Quote the entries below from the line with "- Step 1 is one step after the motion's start" through the line with "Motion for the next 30", both ends included, and only those lines.
====================
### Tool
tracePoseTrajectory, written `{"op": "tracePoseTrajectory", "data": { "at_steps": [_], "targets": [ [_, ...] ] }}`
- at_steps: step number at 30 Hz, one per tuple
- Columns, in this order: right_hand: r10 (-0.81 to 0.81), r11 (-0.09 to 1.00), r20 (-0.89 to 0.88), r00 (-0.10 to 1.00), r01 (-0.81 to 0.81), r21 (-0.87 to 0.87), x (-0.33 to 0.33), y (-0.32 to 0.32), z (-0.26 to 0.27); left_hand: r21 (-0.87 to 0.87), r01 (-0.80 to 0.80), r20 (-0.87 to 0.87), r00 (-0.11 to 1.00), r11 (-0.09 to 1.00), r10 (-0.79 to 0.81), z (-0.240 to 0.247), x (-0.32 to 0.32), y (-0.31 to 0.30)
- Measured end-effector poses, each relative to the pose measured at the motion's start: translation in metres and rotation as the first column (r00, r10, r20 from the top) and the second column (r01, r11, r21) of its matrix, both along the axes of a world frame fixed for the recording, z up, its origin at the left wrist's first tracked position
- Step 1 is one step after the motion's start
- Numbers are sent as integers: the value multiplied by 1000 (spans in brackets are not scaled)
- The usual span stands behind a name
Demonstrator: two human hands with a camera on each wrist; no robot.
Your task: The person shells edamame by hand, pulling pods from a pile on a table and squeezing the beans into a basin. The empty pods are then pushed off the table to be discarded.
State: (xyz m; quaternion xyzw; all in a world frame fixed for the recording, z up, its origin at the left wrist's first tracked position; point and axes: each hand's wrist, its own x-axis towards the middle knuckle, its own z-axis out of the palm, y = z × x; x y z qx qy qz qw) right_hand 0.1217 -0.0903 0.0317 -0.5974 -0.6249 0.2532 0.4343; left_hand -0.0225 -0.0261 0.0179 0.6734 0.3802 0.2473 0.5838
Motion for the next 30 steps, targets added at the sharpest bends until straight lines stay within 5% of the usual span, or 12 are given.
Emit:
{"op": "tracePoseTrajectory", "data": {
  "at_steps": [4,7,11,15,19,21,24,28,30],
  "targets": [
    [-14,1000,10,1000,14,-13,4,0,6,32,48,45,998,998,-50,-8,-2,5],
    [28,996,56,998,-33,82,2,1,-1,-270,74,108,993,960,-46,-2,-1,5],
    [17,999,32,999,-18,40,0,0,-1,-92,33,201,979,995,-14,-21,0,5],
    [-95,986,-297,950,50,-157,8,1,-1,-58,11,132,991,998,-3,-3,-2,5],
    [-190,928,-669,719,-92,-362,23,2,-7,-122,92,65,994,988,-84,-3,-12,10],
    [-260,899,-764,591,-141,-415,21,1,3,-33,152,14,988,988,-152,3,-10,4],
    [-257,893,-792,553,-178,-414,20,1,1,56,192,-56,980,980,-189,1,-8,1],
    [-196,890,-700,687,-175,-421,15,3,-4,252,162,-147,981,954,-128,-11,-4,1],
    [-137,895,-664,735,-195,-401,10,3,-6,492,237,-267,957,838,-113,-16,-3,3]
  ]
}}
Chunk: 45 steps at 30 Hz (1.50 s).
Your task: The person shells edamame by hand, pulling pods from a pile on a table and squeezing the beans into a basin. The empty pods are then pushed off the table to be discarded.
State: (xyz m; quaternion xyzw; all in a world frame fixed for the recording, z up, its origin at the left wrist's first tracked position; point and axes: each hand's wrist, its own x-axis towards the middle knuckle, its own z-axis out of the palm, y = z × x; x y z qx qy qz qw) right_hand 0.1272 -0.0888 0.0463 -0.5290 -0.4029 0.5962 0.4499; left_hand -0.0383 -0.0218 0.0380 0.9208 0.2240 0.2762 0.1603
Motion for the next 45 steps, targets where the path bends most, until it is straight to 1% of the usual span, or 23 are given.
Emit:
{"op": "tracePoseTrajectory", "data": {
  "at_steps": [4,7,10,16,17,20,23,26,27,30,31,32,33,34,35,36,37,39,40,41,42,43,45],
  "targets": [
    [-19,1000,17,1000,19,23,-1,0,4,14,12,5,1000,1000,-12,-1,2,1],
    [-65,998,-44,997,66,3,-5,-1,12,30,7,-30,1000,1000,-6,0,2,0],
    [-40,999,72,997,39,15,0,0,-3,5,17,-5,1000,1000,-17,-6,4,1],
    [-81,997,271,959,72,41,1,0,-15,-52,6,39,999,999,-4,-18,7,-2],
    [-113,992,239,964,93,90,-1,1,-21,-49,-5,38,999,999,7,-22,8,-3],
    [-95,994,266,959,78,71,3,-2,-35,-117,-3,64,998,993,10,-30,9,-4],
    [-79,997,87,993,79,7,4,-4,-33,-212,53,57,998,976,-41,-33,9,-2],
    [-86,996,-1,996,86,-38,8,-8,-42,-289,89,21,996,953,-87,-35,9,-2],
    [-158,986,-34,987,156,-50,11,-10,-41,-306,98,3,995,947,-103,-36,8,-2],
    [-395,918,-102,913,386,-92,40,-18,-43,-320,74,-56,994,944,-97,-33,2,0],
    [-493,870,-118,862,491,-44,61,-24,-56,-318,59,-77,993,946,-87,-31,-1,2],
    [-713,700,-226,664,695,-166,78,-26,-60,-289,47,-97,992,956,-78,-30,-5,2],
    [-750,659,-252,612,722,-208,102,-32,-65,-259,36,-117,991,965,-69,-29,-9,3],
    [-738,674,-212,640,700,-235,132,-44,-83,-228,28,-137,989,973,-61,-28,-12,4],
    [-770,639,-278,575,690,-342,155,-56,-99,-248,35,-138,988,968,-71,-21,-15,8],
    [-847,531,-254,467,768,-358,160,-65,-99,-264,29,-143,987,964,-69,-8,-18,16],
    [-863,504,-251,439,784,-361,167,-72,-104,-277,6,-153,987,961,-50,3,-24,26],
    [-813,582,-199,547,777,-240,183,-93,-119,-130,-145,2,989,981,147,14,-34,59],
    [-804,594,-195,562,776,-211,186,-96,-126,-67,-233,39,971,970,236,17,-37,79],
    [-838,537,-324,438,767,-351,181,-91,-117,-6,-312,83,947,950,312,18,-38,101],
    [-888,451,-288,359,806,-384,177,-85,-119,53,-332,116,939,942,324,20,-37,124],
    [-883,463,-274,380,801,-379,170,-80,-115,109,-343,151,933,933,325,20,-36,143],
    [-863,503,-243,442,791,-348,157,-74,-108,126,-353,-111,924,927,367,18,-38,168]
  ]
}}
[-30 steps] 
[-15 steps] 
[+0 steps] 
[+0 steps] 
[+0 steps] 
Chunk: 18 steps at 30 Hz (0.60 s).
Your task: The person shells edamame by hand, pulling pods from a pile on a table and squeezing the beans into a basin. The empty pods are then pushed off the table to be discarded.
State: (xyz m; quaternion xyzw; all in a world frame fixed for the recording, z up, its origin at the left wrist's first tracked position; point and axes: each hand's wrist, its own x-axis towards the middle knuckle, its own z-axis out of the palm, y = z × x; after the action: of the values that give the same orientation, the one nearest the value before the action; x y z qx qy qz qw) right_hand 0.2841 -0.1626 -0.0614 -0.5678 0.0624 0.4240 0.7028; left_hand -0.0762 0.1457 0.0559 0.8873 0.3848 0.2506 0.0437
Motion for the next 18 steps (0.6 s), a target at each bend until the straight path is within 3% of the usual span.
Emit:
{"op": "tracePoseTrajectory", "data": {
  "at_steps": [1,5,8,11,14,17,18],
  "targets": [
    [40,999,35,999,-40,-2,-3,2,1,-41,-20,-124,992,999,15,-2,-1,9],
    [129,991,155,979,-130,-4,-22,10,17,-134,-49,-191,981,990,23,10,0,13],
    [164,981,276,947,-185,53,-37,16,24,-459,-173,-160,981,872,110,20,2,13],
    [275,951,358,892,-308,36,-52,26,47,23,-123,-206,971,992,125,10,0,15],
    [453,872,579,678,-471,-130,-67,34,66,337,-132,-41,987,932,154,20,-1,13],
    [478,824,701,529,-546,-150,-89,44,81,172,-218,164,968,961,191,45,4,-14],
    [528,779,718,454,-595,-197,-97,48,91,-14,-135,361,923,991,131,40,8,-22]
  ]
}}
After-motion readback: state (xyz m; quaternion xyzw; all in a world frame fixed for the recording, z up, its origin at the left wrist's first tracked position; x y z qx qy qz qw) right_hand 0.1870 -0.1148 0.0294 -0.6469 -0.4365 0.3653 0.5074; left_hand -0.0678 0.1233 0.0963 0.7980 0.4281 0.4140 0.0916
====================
> _Response to this task_:
- Step 1 is one step after the motion's start
- Numbers are sent as integers: the value multiplied by 1000 (spans in brackets are not scaled)
- The usual span stands behind a name
Demonstrator: two human hands with a camera on each wrist; no robot.
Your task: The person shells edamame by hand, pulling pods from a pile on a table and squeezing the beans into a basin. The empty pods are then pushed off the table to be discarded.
State: (xyz m; quaternion xyzw; all in a world frame fixed for the recording, z up, its origin at the left wrist's first tracked position; point and axes: each hand's wrist, its own x-axis towards the middle knuckle, its own z-axis out of the palm, y = z × x; x y z qx qy qz qw) right_hand 0.1217 -0.0903 0.0317 -0.5974 -0.6249 0.2532 0.4343; left_hand -0.0225 -0.0261 0.0179 0.6734 0.3802 0.2473 0.5838
Motion for the next 30 steps, targets added at the sharpest bends until straight lines stay within 5% of the usual span, or 12 are given.

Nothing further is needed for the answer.